Mit einer Spende von sechs Milliarden Dollar könne WFP-Direktor David Beasley zufolge 42 Millionen Menschen geholfen werden, welche „buchstäblich sterben werden, wenn wir sie nicht erreichen“. Elon Musk, gegenwärtig der reichste Mann der Welt, reagierte via Twitter auf Beasleys Ersuchen. Er wolle allerdings nur helfen, wenn die UN offenlege, auf welche Weise das Geld eingesetzt werde.

Musk würde Aktien verkaufen

Die vom WFP benötigten sechs Milliarden machen rund zwei Prozent von Elon Musks Nettovermögen von fast 300 Milliarden Dollar aus – um die Summe bereitzustellen, wäre der Tesla-CEO bereit, einen Teil seiner Aktien zu verkaufen. Es war David Beasley, der den Betrag von sechs Milliarden Euro in der Sendung „Connect the World“ auf CNN äußerte.

Dort sagte der WFP-Direktor, Milliardäre müssten sich „jetzt einmalig engagieren“. Und weiter: „Sechs Milliarden Dollar, um 42 Millionen Menschen zu helfen, die buchstäblich sterben werden, wenn wir sie nicht erreichen. Es ist nicht kompliziert.“ Über Twitter erkundigte sich Musk daraufhin, wie das Geld zur Lösung der Krise eingesetzt würde:

„Wenn das WFP in diesem Twitter-Thread genau beschreiben kann, wie sechs Milliarden Dollar den Welthunger lösen werden, werde ich umgehend Tesla-Aktien verkaufen und es machen.“ (Übers. d. Verf.) Auch verlangte der Multimilliardär, dass die „präzisen Details“ über „eine offene Buchführung“ erfolgen müssten, „so dass die Öffentlichkeit genau sehen kann, wie das Geld ausgegeben wird“.

Beasley bejahte in einem Antwort-Tweet, dass das WFP Systeme bereithalte, welche „Transparenz und offene Buchführung“ ermöglichten. Er sei zuversichtlich, so der WFP-Chef, dass das Programm und Elon Musk zusammenarbeiten könnten. In einem späteren Tweet bezeichnete Beasley die Kopfzeile von „CNN“ mit dem Sechs-Milliarden-Betrag als „nicht präzise“.

Er fügte hinzu:

„Sechs Milliarden Dollar werden den Hunger in der Welt nicht lösen, aber sie werden geopolitische Instabilität und Massenmigration verhindern und 42 Millionen Menschen am Rande des Hungertods retten. Eine noch nie dagewesene Krise und ein wahrer Sturm aufgrund von Covid, Konflikten und Klimakrisen.“ Demnach habe er immer wieder appelliert, dass „die Welt aufwachen muss“.
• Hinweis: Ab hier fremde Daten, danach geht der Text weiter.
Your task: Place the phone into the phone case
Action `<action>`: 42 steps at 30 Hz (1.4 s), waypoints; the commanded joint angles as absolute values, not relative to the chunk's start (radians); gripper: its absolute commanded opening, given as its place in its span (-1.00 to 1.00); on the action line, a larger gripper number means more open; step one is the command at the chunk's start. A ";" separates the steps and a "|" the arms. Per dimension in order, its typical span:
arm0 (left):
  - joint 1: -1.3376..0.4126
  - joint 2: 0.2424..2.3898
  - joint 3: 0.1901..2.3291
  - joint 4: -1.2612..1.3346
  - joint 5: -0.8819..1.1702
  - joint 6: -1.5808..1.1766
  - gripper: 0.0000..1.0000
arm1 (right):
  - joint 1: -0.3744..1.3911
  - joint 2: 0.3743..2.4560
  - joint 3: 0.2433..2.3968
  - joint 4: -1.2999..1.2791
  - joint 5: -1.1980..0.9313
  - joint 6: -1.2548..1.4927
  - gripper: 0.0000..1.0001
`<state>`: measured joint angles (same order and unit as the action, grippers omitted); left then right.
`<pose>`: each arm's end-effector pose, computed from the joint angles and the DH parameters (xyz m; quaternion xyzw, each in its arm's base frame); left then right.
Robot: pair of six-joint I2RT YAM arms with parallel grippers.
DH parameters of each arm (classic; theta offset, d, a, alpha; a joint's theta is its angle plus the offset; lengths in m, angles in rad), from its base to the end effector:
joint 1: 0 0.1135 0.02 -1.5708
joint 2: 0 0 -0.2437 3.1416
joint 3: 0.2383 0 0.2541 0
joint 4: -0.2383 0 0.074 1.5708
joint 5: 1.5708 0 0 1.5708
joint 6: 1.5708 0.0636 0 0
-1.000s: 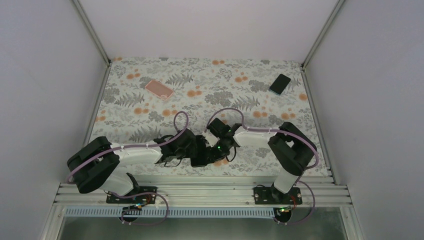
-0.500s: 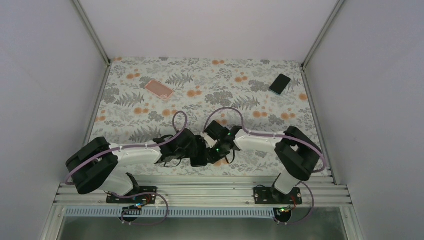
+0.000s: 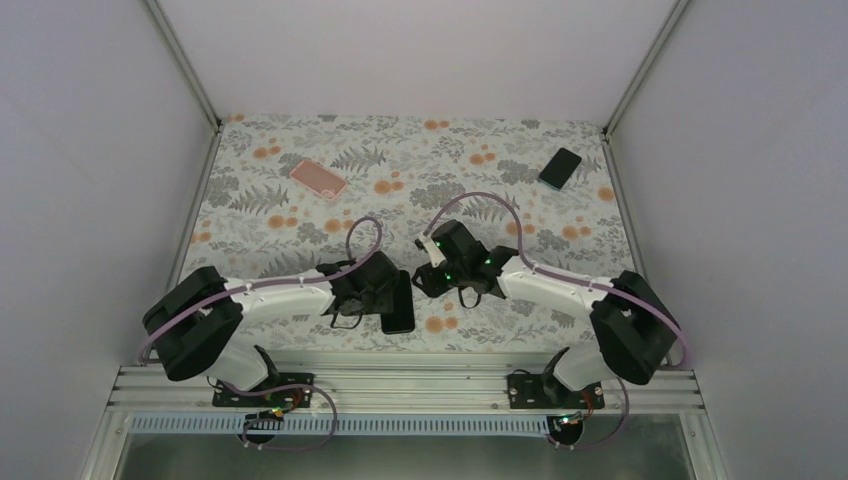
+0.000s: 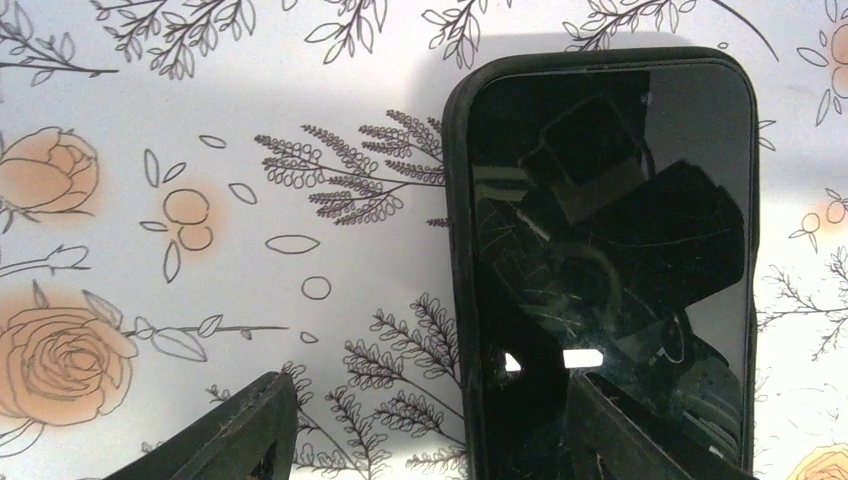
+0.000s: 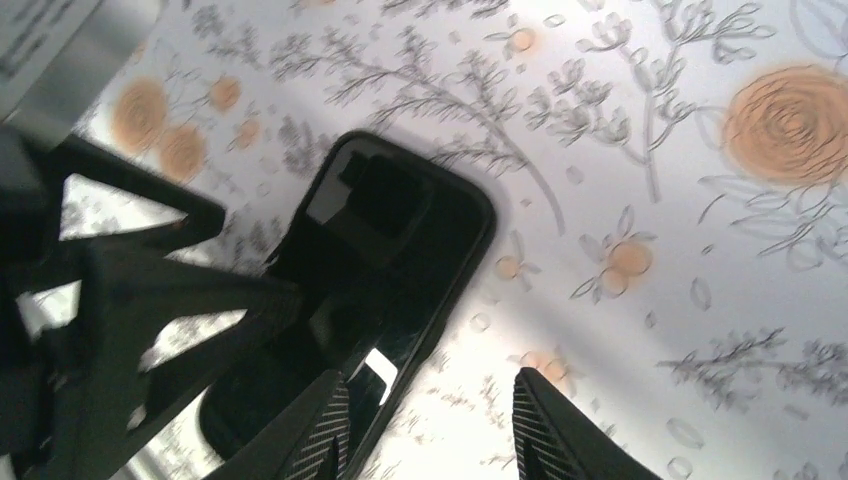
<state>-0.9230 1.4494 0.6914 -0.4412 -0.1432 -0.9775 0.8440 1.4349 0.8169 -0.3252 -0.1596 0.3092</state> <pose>0.1646 -0.2025 0.1016 -0.0399 0.9795 -0.1090 0.1643 0.1940 0.2334 0.1500 -0.2742 0.9079 0.2313 0.2166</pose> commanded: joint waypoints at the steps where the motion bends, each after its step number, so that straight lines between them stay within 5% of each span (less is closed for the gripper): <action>1: -0.925 1.496 0.733 -0.457 -0.149 -0.966 0.36 | 0.786 1.507 0.802 -0.197 -0.217 0.279 -0.22; 27: -0.908 1.595 0.737 -0.445 -0.108 -0.936 0.29 | 0.733 1.870 0.996 -0.246 -0.311 0.240 -0.64; 42: -0.903 1.621 0.725 -0.441 -0.097 -0.932 0.28 | 0.753 1.906 0.893 -0.380 -0.211 0.225 -0.79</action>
<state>-0.9096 1.5555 0.7597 -0.3904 -0.1421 -0.9340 0.7383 1.8416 0.9909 -0.1970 -0.3237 0.2440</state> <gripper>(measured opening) 0.639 0.115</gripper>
Er habe sich an Milliardäre gewandt, eine „globale humanitäre Krise“ aufzuhalten, die „sich in einer Spirale befindet, die außer Kontrolle zu geraten droht“. Beasley zufolge stieg das Nettovermögen der 400 reichsten Milliardäre in den Vereinigten Staaten im vergangenen Jahr um 1,8 Billionen Dollar an. Er fordere nur 0,36 Prozent dieses Nettovermögens.

Sollte sich Musk entscheiden, sechs Milliarden Dollar zu spenden, wäre er immer noch knapp 100 Milliarden reicher als Amazon-Gründer Jeff Bezos.